Si seule Robin traverse la Saint-Valentin en solitaire, le voyage n’est pas de tout repos pour les autres personnages.

Il aurait probablement été difficile de se passer d’un épisode cette semaine car la Saint-Valentin était un prétexte idéal à chaque situation traversée par les personnages. À la manière d’un season finale, les scénaristes ont brillamment construit leurs intrigues pour délivrer ce bouquet final drôle, tendre, et cohérent. Cela commence dès l’introduction qui lance tous les ingrédients pour faire monter la sauce : une rythmique de comédie, un classicisme représenté par l’éternelle discussion au MacLaren’s, et un coup de feu pour faire courir toutes les storylines.

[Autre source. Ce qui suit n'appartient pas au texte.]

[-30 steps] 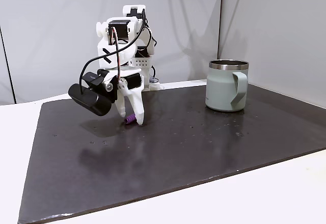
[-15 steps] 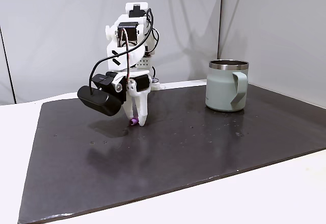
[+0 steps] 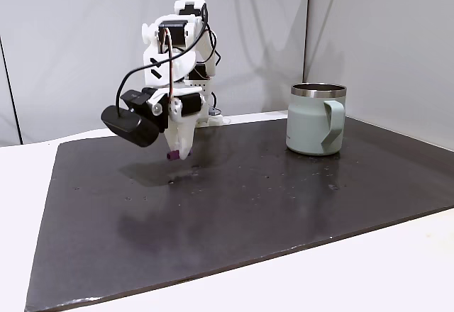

Il était légitime que Ted et Zoey passent en premier vu l’attente créée autour de leur couple on ne peut plus récent. Paradoxalement, c’est ce traitement qui aura le droit au moins d’originalité : la naïveté habituelle du garçon est contrée par ses amis avant de se révéler légitime.  Finalement, on jouera clairement sur nos attentes de spectateur, nous qui voyons une partie de l’avenir, en créant des problèmes entre les deux (la trouille de l’un puis celle de l’autre), avant de les réunir comme si de rien n’était.

La montagne de la semaine, celle qui semblait grandir d’épisode en épisode, était en fait celle de Marshall. Attendu par sa Valentine à New York, le garçon préfère son chocolat au lait et son Super Mario Kart. Bien sûr l’intrigue est un prétexte pour  dévoiler la difficulté qu’éprouve le garçon pour faire le deuil de son père. La victoire est logiquement dans les rétroviseurs de ce Desperation Day avec l’image de la conduite de nuit et du papa super-héros merveilleusement utilisés, du clin d’œil vers la banquette arrière jusqu’à l’inversion des places. À noter également, un running-gag hilarant, celui de Lily et de son « Marshpillow ».

Transformé évidemment en « Predator  » pour fêter le jour des amoureux, Barney donne naissance à l’une de ses théories aléatoires, images d’archives à l’appui. Si l’épisode pullule de gags sympathiques, rien de bien nouveau n’apparaît jusqu’à la liaison du personnage à la bien maigre storyline de Robin. L’arrivée de Nora, jeune fille qui se démarque autant par ses couleurs que par sa beauté et sa répartie, force bien sûr un coup de cœur particulier du séducteur. Le choc nous désarçonne alors autant que le personnage ; après l’arrivée de Zoey, voilà qu’une autre demoiselle pourrait postuler pour un C.D.I. au sein du groupe de potes.

Entre passé, présent, et futur, voici un épisode qui force le respect. Utilisant toutes les ficelles disponibles dans leurs bobines, les scénaristes résolvent les intrigues en cours, en font avancer d’autres, et anticipent les évènements de la fin de saison. L’objectif est clairement de jouer autour du mariage et de lancer de multiples pistes, même les plus improbables.